HC Verma Questions and Solutions: Chapter 13: Fluid Mechanics- 1 | HC Verma Solutions - JEE PDF Download

Q.1. Is it always true that the molecules of a dense liquid are heavier than the molecules of a lighter liquid?

Density is defined as mass per unit volume. It tells how closely packed are the molecules inside an object. When molecules are tightly packed, we say that the object is dense; when molecules are far apart, we say that the object is light.
The density of a liquid depends on the mass of the molecules that make up the liquid and the closeness of the molecules of the liquid. It is not always true that the molecules of a dense liquid are heavier than the molecules of a lighter liquid.
For example, alcohol is less dense than oil. Alcohol molecules are mostly carbon and hydrogen atoms, so they are similar to oil. But they also contain an oxygen atom, which makes them a little heavy. For this reason, you might think that alcohol is denser than oil. But because of their shape and size, alcohol molecules do not pack as efficiently as oil molecules. This property of molecules makes alcohol less dense than oil.

Q.2. If someone presses a pointed needle against your skin, you are hurt. But if someone presses a rod against your skin with the same force, you easily tolerate. Explain.

We know that pressure is the application of force over a particular area. In mathematical terms, pressure is equal to force divided by area; that is, with more force comes more pressure and with more area comes less pressure. An iron rod has more surface area than the pointed tip of a needle. That is why the pointed needle exerts more pressure than the iron rod (with the same force) when pressed against our skin.

Q.3. In the derivation of P₁ − P₂ = ρgz, it was assumed that the liquid is incompressible. Why will this equation not be strictly valid for a compressible liquid?

In case of an incompressible liquid, the density is independent of the variations in pressure and always remains constant. But it is not so in case of a compressible liquid. Thus, the given equation will not be strictly valid for a compressible liquid.

Q.4. Suppose the density of air at Madras is ρ_o and atmospheric pressure is P₀. If we go up, the density and the pressure both decrease. Suppose we wish to calculate the pressure at a height 10 km above Madras. If we use the equation P_o − P = ρ_ogz, will we get a pressure more than the actual or less than the actual? Neglect the variation in g. Does your answer change if you also consider the variation in g?

Using the equation P_o − P = ρ_ogz, we get:
P = P_o − ρ_ogz
The pressure calculated by using this equation will be more than the actual pressure because density at a height of 10 km above Madras will be less than ρ_o.
Yes, the answer will change if we also consider the variation in g. Because g decreases with height, it will have the same effect on pressure as that of density.
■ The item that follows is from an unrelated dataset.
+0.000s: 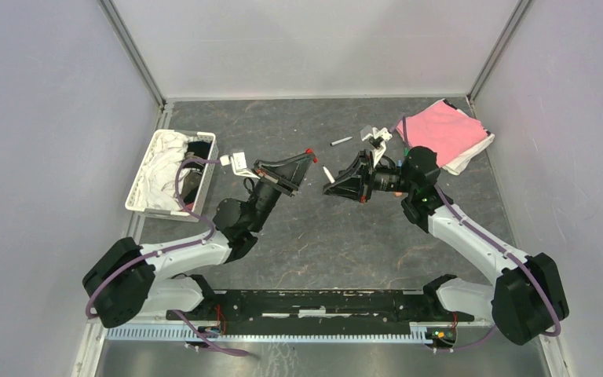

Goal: Insert the pens into the pen caps
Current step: Pick up the pen cap from the center of the board, then insert the pen cap onto the pen.

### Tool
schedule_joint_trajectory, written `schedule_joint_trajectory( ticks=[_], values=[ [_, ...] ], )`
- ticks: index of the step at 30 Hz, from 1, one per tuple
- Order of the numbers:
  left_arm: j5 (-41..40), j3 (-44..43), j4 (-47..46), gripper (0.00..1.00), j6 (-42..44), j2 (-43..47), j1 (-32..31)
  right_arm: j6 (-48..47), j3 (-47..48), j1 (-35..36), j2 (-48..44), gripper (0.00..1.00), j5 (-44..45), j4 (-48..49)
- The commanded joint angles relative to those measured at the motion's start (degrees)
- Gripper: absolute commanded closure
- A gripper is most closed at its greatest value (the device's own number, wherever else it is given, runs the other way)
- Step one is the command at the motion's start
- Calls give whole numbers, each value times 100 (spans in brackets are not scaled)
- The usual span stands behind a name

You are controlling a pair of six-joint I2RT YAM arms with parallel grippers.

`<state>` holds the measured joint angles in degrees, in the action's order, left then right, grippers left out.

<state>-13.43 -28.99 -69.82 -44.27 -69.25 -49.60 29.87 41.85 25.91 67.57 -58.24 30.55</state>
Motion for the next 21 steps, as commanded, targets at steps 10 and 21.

Q.5. The free surface of a liquid resting in an inertial frame is horizontal. Does the normal to the free surface pass through the centre of the earth? Think separately if the liquid is (a) at the equator (b) at a pole (c) somewhere else.

Yes, the normal to the free surface of the liquid passes through the centre of the Earth. Because of the gravitational force, the free surface of the liquid takes the shape of the surface of the Earth. Also, because the gravitational force is directed towards the centre of the Earth, the normal to the free surface also passes through the centre of the Earth (in all cases).

Q.6. A barometer tube reads 76 cm of mercury. If the tube is gradually inclined keeping the open end immersed in the mercury reservoir, will the length of mercury column be 76 cm, more than 76 cm or less than 76 cm?

The length of the mercury column will be more than 76 cm. The pressure depends on the height of the highest point of the mercury from the ground and not on the length of the liquid column.
Let:
l = Length of the mercury column
θ = Angle at which the tube is inclined with the vertical
Given : h = 76 cm
l cosθ = h

∴ l > h
Or,
l > 76 cm

Q.7. A one meter long glass tube is open at both ends. One end of the tube is dipped into a mercury cup, the tube is kept vertical and the air is pumped out of the tube by connecting the upper end to a suction pump. Can mercury be pulled up into the pump by this process?

No, mercury cannot be pulled up into the pump by this process. The level up to which mercury can rise is 76 cm (to maintain equal pressure at points A and B).

Q.8. A satellite revolves round the earth. Air pressure inside the satellite is maintained at 76 cm of mercury. What will be the height of mercury column in a barometer tube 1 m long placed in the satellite?

Pressure at point A is 76 cm of mercury. Therefore, mercury will rise to full length of the tube, i.e., 1 m, to maintain equal pressure at points A and B. Inside the satellite, g_effective = 0, so the pressure due to height of the mercury column will be zero.

Q.9. Consider the barometer shown in the following figure. If a small hole is made at a point P in the barometer tube, will the mercury come out from this hole?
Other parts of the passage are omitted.